ACTIVITY - Take the entries below and print only the lines from the one with "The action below" through the one with "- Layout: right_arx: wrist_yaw", exactly as they stand, both ends included.

Collected data
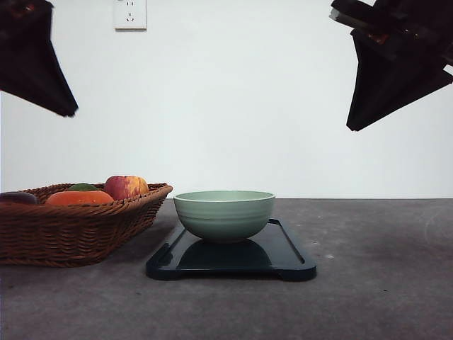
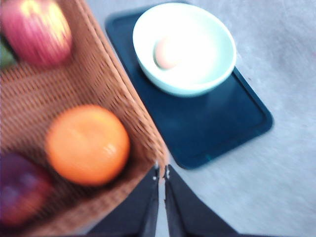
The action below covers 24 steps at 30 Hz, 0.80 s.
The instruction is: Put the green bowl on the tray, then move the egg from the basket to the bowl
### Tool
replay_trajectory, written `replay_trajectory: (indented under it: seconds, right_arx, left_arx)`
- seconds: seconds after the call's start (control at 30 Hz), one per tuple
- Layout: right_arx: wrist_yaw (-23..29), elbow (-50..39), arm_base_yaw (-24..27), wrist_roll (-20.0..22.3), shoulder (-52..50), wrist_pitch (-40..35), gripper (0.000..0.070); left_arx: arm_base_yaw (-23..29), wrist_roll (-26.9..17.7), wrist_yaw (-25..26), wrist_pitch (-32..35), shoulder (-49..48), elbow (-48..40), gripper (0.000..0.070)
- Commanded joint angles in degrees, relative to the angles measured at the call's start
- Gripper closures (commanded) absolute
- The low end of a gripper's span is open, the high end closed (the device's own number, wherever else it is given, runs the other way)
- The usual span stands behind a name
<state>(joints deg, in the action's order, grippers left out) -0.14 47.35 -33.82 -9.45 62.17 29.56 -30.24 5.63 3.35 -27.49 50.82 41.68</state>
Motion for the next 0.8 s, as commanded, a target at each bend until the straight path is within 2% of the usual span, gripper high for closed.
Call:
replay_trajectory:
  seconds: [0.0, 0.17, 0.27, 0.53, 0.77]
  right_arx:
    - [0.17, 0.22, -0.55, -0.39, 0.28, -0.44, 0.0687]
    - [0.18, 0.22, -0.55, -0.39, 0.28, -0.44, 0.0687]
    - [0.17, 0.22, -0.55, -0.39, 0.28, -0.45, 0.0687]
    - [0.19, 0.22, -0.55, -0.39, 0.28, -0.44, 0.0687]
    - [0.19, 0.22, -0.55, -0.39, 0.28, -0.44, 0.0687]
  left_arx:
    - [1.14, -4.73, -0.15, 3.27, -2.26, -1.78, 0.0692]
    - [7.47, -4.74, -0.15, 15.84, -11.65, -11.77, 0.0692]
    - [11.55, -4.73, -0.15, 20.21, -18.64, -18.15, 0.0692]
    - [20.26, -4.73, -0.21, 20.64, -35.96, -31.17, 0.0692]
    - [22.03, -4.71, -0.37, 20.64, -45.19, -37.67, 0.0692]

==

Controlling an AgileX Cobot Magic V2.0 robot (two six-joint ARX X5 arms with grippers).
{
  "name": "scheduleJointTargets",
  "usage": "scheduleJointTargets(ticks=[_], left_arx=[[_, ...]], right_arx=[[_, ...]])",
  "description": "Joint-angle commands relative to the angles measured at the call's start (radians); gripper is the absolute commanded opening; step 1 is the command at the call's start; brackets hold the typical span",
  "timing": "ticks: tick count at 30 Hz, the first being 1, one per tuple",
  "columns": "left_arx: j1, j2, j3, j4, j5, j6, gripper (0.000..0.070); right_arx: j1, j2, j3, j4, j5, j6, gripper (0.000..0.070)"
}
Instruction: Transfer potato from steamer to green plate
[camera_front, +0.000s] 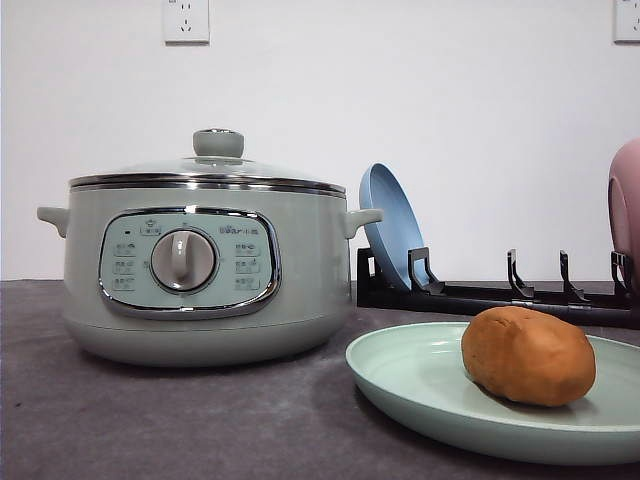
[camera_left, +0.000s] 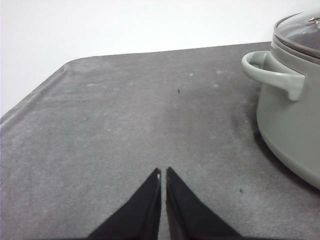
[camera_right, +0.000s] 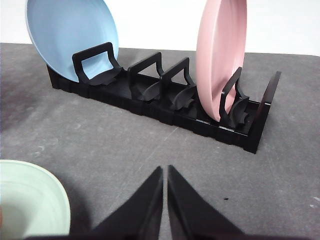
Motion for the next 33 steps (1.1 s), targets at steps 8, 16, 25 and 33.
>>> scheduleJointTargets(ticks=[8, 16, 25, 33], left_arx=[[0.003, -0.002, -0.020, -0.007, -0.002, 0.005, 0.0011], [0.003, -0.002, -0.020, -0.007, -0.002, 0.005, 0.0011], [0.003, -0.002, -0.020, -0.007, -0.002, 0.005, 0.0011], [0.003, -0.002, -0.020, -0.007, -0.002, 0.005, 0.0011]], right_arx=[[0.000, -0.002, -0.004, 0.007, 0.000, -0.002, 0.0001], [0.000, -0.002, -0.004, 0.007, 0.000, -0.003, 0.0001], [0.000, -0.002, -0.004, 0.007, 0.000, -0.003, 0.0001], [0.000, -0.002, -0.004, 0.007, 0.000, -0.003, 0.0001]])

WORKED SOLUTION -
The action below covers 24 steps at 30 Hz, 0.80 s.
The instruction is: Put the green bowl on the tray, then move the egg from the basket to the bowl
### Tool
replay_trajectory, written `replay_trajectory: (indented under it: seconds, right_arx, left_arx)`
- seconds: seconds after the call's start (control at 30 Hz), one per tuple
- Layout: right_arx: wrist_yaw (-23..29), elbow (-50..39), arm_base_yaw (-24..27), wrist_roll (-20.0..22.3), shoulder (-52..50), wrist_pitch (-40..35), gripper (0.000..0.070); left_arx: arm_base_yaw (-23..29), wrist_roll (-26.9..17.7), wrist_yaw (-25..26), wrist_pitch (-32..35), shoulder (-49..48), elbow (-48..40), gripper (0.000..0.070)

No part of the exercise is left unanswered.